Jestem za to kolekcjonerem emocji i wydaje mi się, że to one w największym stopniu determinują ocenę danego wydarzenia. Tegoroczne Giro będę wspominał nie tylko z powodu dramaturgii 19. etapu, ale również z powodu oglądanej na własne oczy izraelskiej części, w tym przejazdem przez Pustynię Negev – dla większości telewidzów kojarzącym się z potworną nudą, dla mnie – z niezwykłym doświadczeniem absolutnej ciszy, którego nie potrafię porównać z niczym innym.

Podczas tegorocznego Touru – co uświadomiłem sobie właściwie dopiero podczas sobotniej czasówki – jedną z najsilniej odczuwanych przeze mnie emocji był zupełnie irracjonalny lęk o pozycję Thomasa. Zdrowy rozsądek podpowiadał, że nie ma właściwie żadnego dobrego powodu, dla którego Froome miałby zaatakować swojego kolegę z drużyny, ale mimo wszystko aż do ostatniego etapu podświadomie czekałem, aż to się wydarzy. Nic takiego oczywiście nie nastąpiło, a mimo wszystko ten Tour w mojej świadomości jest w jakiś sposób naznaczony walką, której nie było. Czy długo to będę pamiętał? Nie mam pojęcia. Być może dziś zakrzywia to w jakiś sposób moją ocenę wyścigu, ale wciąż uważam go za jedno z ciekawszych wydarzeń ostatnich lat.

Wiem, że wciąż będą trwały dyskusje o tym, że były przecież wyścigi bardziej emocjonujące, pełne dramatycznych zwrotów akcji, szalonych ataków, niespodziewanych porażek itd. Niech trwają. Być może za jakiś czas, gdy nabiorę do tego odpowiedniego dystansu, zmienię również i moje zdanie na ten temat.
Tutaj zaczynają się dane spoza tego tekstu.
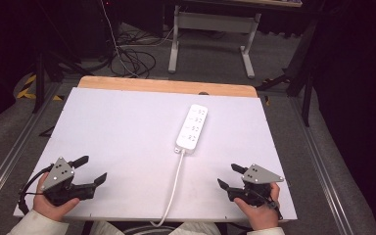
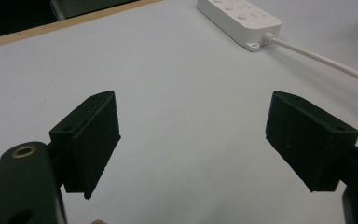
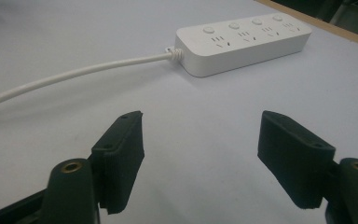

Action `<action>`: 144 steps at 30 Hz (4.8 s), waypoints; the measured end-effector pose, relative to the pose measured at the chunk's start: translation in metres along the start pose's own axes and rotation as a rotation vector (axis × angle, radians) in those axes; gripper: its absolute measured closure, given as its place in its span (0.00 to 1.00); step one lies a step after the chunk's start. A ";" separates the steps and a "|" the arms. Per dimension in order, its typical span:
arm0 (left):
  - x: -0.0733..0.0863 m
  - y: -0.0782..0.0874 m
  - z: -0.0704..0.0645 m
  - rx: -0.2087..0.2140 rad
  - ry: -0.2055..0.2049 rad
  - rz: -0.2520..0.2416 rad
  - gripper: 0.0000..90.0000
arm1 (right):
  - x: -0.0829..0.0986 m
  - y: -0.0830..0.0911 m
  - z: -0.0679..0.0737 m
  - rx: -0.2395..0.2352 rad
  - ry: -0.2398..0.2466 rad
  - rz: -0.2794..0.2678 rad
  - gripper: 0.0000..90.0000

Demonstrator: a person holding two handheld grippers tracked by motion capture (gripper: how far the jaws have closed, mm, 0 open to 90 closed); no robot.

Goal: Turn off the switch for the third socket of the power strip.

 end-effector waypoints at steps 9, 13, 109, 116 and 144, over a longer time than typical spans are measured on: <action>0.000 0.000 -0.001 0.003 0.004 0.002 0.20 | -0.013 -0.004 -0.003 -0.014 -0.003 0.005 0.35; 0.000 0.000 0.000 -0.002 -0.004 0.005 0.20 | -0.020 -0.005 -0.004 -0.018 0.000 0.011 0.35; 0.005 0.006 0.000 -0.021 0.010 0.009 0.20 | -0.141 -0.169 -0.076 -0.016 -0.047 0.099 1.00; 0.005 0.005 0.000 -0.016 0.014 0.009 0.20 | -0.140 -0.179 -0.079 0.001 -0.052 0.106 1.00; 0.005 0.004 0.001 -0.012 0.015 0.012 0.20 | -0.130 -0.208 -0.094 0.035 -0.108 0.120 1.00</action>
Point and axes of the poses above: each handheld gripper's, and its own axes: y roughly backward along the jaws, x roughly out of its underside, z roughly to its left, the point moved 2 cm from there along -y, roughly forward along the jaws, and after that the axes turned 7 degrees about z, right-handed, at the moved point
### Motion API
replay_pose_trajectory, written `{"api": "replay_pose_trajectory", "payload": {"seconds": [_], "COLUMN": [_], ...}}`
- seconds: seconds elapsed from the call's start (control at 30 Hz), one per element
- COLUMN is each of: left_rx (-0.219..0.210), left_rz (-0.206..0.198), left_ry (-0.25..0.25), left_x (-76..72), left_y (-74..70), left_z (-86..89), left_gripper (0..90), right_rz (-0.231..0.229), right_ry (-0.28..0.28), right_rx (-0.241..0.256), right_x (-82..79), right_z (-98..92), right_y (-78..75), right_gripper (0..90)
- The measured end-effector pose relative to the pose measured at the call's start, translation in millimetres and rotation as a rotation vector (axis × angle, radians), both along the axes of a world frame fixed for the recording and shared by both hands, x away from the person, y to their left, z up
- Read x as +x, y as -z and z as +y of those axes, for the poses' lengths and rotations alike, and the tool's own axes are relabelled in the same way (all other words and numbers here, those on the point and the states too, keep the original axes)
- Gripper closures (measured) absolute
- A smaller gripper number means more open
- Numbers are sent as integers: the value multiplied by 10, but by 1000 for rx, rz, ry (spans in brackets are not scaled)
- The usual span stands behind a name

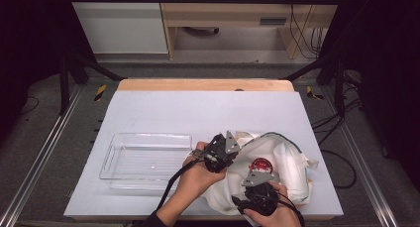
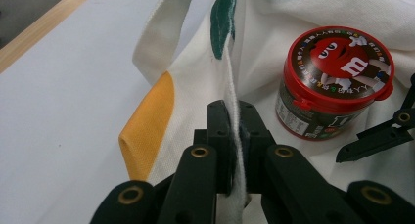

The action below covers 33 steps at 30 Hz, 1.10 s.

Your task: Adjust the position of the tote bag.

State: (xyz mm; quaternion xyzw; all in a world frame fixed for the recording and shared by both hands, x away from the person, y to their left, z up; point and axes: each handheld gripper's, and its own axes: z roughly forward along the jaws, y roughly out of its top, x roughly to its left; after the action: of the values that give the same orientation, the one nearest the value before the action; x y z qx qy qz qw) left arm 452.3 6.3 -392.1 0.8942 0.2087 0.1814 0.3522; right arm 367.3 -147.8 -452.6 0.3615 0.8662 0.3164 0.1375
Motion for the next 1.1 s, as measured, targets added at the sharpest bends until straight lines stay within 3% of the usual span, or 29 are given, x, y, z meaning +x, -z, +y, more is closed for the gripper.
{"api": "replay_pose_trajectory", "payload": {"seconds": [0.07,0.1,0.13,0.3,0.47,0.57,0.63,0.77,0.9,1.1], "left_rx": [-16,7,-3,5,16,17,8,-13,-29,-32], "left_rz": [1,-2,-3,-1,1,4,2,-18,-35,-46], "left_ry": [-3,8,5,3,0,-1,-6,-28,-57,-66], "left_x": [-5,1,0,12,38,40,44,78,144,189], "left_y": [12,2,8,0,-20,-27,-42,-91,-136,-209], "left_z": [-8,4,0,-5,-16,-20,-13,31,77,76], "left_gripper": [864,864,864,864,868,870,872,876,879,879], "right_rz": [2,-3,-19,-39,-19,-5,21,39,-21,-42], "right_ry": [-3,-3,-5,-73,-156,-153,-149,-184,-179,-187], "right_rx": [8,21,31,56,59,35,18,17,8,31], "right_x": [-5,-19,-36,-176,-298,-269,-219,-152,-194,-231], "right_z": [-27,-47,-74,-122,-15,44,82,128,138,101], "right_y": [-28,-70,-124,-334,-278,-210,-158,-106,-160,-237], "right_gripper": [341,352,388,476,452,463,518,781,873,884]}}
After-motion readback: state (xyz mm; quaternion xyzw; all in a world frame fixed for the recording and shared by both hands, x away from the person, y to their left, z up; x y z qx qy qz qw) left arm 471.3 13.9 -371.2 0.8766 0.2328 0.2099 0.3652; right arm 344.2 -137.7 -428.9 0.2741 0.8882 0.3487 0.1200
Niemniej w dalszym ciągu będę zapewne uważał, że próba obiektywnej oceny zawsze sprowadza się do dyskusji o wyższości Bożego Narodzenia nad Wielkanocą. Do nieustającej wojny postu z karnawałem.

Niech te dyskusje trwają. Dla mnie oglądanie wyścigów będzie przyjemnością dopóty, dopóki choć na chwilę będzie mnie wyrywać z szarej codzienności. Jak seans w kinie.